Problem to solve: The lines below, from the one holding "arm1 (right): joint" through the one holding "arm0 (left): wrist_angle", are to be restated word for word, with all images left out.

Supplied material:
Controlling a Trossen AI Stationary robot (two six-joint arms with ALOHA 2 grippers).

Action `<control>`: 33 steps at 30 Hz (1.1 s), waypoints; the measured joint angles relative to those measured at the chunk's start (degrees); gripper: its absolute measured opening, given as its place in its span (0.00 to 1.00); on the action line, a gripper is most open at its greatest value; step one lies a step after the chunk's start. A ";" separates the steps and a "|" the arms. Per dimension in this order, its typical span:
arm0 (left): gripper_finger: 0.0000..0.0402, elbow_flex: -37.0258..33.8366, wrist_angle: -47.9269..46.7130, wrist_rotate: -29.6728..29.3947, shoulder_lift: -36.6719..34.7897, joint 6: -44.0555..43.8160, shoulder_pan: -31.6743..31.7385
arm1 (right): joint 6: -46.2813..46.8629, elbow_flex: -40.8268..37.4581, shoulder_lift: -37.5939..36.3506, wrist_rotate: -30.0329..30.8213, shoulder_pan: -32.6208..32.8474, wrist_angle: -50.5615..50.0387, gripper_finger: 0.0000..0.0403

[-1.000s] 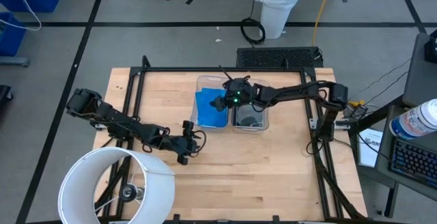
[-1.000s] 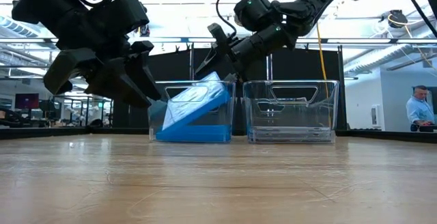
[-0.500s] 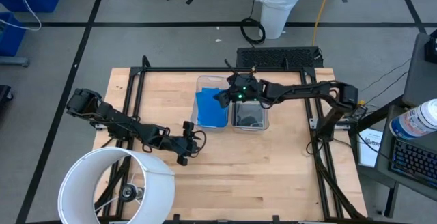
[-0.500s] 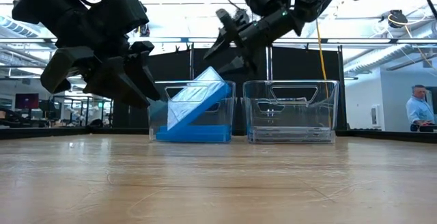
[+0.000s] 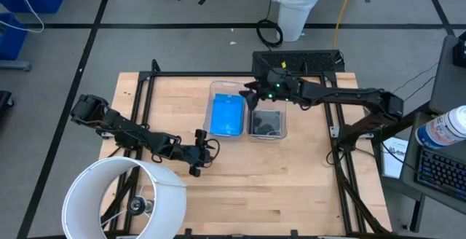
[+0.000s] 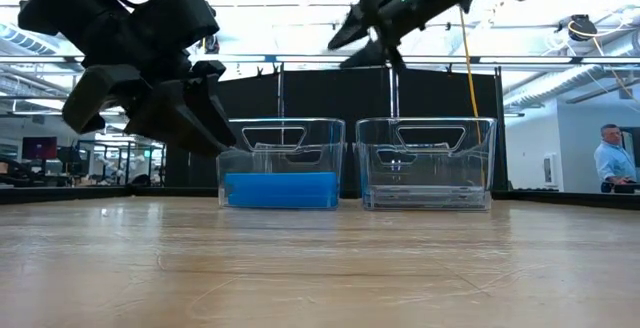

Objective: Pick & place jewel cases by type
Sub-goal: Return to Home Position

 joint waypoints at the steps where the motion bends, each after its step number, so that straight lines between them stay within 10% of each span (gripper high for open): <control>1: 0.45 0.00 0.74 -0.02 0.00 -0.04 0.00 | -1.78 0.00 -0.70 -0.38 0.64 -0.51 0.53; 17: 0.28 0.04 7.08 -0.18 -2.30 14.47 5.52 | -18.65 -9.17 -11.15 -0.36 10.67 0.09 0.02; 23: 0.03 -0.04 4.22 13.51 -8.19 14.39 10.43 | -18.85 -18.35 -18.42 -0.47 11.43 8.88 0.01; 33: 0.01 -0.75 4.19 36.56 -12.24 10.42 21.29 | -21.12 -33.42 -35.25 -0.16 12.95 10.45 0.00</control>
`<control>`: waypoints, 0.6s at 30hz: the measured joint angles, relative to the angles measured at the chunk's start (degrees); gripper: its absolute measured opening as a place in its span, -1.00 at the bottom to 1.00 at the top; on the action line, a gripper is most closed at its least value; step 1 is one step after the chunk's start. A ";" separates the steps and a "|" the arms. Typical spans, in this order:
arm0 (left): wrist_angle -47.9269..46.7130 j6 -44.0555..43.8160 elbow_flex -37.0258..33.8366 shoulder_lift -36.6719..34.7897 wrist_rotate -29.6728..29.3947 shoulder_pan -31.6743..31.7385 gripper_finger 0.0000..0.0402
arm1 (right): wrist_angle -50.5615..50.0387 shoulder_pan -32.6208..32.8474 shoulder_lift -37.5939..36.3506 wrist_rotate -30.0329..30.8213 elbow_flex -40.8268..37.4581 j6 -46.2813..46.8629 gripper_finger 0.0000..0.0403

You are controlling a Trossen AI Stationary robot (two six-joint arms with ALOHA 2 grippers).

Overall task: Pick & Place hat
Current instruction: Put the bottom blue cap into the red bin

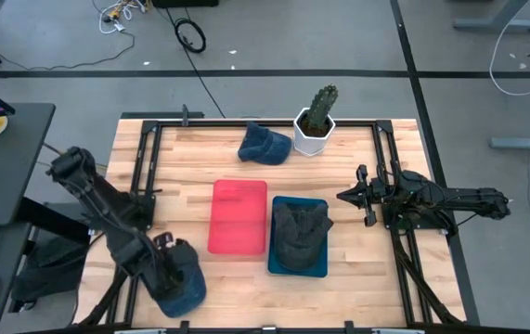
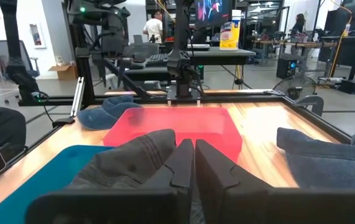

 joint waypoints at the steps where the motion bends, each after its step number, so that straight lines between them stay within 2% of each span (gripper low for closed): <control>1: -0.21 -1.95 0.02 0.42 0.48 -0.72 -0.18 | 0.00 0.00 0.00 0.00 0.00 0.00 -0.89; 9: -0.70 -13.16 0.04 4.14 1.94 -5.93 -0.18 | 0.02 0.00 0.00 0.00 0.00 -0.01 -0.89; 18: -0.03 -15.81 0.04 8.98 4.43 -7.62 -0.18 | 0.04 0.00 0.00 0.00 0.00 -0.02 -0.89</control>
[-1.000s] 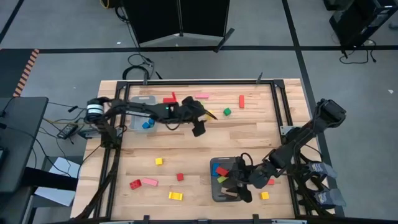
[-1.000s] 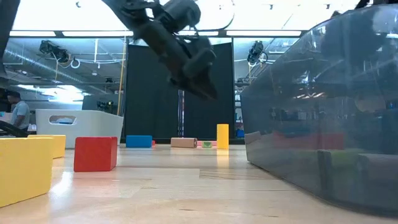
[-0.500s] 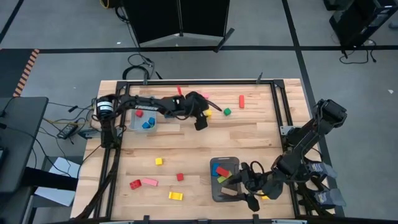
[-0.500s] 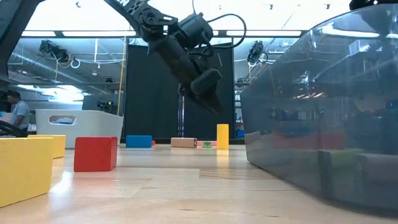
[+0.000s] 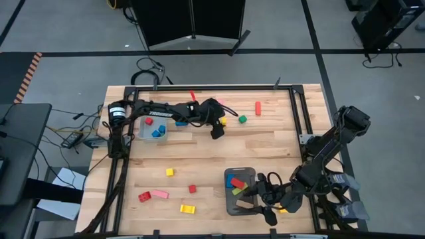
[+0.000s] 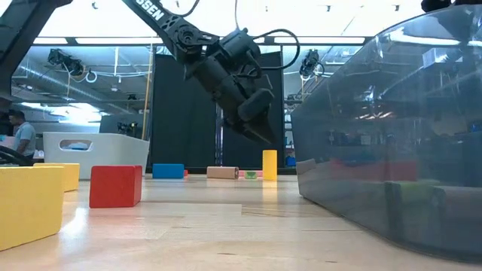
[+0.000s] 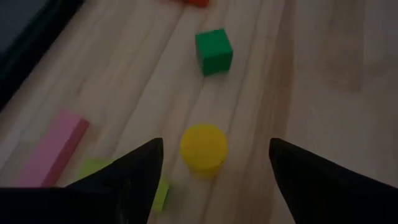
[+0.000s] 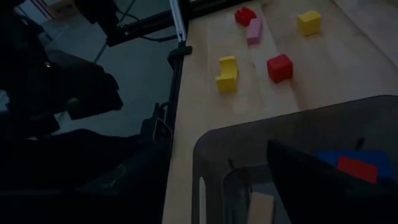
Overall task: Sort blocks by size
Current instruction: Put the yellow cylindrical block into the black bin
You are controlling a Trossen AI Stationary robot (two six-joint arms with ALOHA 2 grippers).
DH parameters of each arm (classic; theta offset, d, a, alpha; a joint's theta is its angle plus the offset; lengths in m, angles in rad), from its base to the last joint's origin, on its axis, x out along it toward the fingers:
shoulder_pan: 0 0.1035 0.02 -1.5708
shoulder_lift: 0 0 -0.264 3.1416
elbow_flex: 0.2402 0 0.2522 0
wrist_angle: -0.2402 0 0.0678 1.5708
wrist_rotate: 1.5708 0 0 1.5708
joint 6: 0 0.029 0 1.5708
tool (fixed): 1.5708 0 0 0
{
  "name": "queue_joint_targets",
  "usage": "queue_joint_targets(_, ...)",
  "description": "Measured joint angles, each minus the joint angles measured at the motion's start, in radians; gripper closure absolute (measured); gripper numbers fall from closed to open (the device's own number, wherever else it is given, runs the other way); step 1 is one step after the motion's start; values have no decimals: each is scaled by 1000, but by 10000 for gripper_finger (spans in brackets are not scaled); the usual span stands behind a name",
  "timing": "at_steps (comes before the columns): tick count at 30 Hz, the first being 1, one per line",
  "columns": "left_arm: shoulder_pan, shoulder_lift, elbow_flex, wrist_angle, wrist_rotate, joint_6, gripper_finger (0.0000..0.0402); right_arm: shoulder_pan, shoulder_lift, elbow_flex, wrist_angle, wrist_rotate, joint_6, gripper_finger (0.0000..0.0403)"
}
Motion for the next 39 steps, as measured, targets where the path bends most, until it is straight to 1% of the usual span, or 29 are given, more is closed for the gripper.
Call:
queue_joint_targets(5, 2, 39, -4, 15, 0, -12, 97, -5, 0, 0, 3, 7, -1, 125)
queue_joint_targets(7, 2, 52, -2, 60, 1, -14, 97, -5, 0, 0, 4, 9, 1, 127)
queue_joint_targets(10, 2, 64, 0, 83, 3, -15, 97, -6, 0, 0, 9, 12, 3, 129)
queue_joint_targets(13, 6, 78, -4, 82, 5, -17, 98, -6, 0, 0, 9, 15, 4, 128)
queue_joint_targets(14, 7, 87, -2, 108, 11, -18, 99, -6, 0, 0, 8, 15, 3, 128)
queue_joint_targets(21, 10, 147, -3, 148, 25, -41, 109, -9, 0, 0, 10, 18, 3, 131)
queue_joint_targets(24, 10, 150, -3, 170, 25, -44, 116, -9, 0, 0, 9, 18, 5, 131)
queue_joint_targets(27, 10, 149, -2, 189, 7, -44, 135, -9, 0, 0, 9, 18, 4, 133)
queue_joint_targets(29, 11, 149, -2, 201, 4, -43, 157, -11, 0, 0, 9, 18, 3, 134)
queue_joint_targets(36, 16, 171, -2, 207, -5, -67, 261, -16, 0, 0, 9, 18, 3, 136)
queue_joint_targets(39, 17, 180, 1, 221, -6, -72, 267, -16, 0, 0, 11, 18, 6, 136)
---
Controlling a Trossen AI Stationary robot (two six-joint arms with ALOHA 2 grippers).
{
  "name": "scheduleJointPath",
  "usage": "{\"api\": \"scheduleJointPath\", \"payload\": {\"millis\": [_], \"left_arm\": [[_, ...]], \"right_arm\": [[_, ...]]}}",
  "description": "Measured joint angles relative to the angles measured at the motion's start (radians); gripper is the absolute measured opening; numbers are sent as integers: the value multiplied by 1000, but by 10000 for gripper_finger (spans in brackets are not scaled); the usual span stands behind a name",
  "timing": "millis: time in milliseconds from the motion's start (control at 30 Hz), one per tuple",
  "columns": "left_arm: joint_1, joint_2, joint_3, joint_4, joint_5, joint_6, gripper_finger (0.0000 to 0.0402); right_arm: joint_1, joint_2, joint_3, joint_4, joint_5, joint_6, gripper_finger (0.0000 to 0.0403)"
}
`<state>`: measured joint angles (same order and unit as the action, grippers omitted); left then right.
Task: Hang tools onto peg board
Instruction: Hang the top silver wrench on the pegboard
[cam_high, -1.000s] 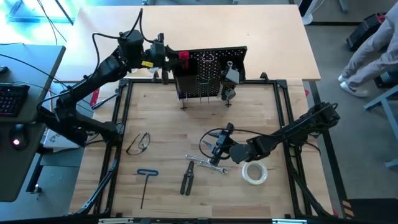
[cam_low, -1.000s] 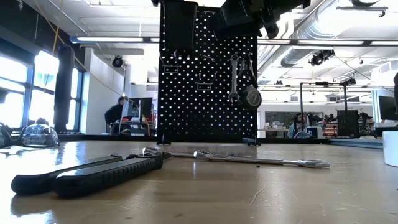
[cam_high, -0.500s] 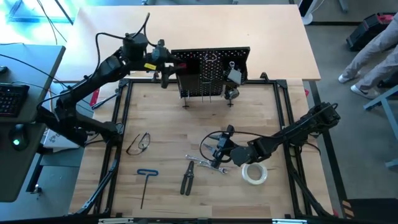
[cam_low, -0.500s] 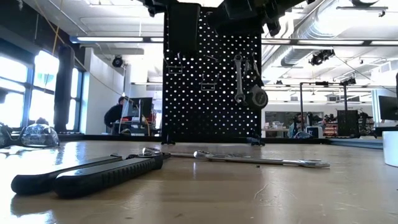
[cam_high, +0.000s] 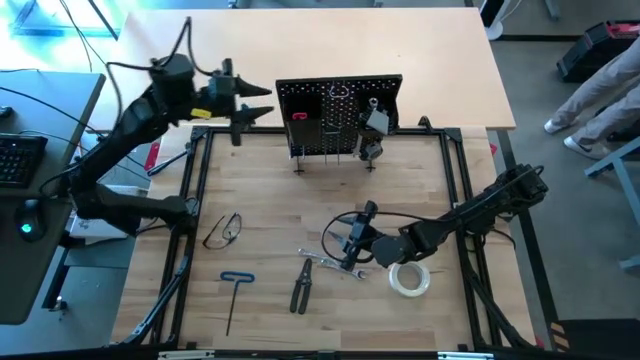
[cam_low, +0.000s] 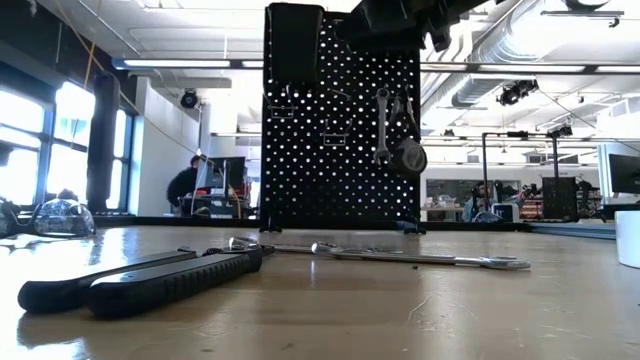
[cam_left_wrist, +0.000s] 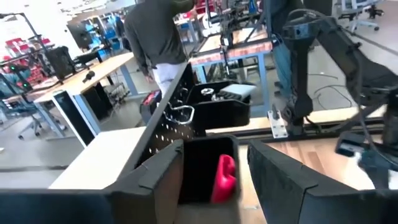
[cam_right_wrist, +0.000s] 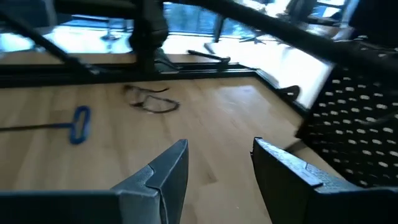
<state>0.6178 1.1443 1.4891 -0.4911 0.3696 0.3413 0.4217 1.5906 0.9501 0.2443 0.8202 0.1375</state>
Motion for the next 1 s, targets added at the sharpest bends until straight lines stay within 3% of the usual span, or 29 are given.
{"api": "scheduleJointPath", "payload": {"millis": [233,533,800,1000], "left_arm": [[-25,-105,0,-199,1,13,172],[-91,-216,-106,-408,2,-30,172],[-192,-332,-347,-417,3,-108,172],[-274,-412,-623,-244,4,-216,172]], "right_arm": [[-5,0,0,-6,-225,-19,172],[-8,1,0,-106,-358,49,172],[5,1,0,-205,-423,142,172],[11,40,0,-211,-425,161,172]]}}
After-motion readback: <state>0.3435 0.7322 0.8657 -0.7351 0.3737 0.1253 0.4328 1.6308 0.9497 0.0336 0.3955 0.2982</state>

Answer to the problem:
arm1 (right): joint 6: -46.2813..46.8629, elbow_flex: -40.8268..37.4581, shoulder_lift: -37.5939..36.3506, wrist_rotate: -30.0329..30.8213, shoulder_pan: -32.6208..32.8474, wrist_angle: -50.5615..50.0387, gripper_finger: 0.0000..0.0403

[-1.000s] 
[-1.000s] 
[-0.500s] 
[-0.500s] 
[+0.000s] 
[+0.000s] 

Objective: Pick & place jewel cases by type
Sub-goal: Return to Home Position

 joint waypoints at the steps where the motion bends, each after its step number, so that straight lines between them stay within 10% of each span (gripper high for open): <control>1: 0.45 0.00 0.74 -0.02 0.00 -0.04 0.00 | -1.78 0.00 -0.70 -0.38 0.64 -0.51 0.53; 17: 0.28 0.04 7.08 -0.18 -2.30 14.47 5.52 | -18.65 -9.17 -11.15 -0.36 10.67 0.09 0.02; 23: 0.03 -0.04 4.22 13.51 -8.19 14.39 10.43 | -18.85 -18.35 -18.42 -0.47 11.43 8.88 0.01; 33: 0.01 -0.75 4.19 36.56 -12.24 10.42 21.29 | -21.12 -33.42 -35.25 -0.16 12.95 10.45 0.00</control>
`<control>`: waypoints, 0.6s at 30hz: the measured joint angles, relative to the angles measured at the chunk's start (degrees); gripper: its absolute measured opening as a place in its span, -1.00 at the bottom to 1.00 at the top; on the action line, a gripper is most closed at its least value; step 1 is one step after the chunk's start. A ";" separates the steps and a "|" the arms. Typical spans, in this order:
arm0 (left): wrist_angle -47.9269..46.7130 j6 -44.0555..43.8160 elbow_flex -37.0258..33.8366 shoulder_lift -36.6719..34.7897 wrist_rotate -29.6728..29.3947 shoulder_pan -31.6743..31.7385 gripper_finger 0.0000..0.0402

This finishes the response to the exercise.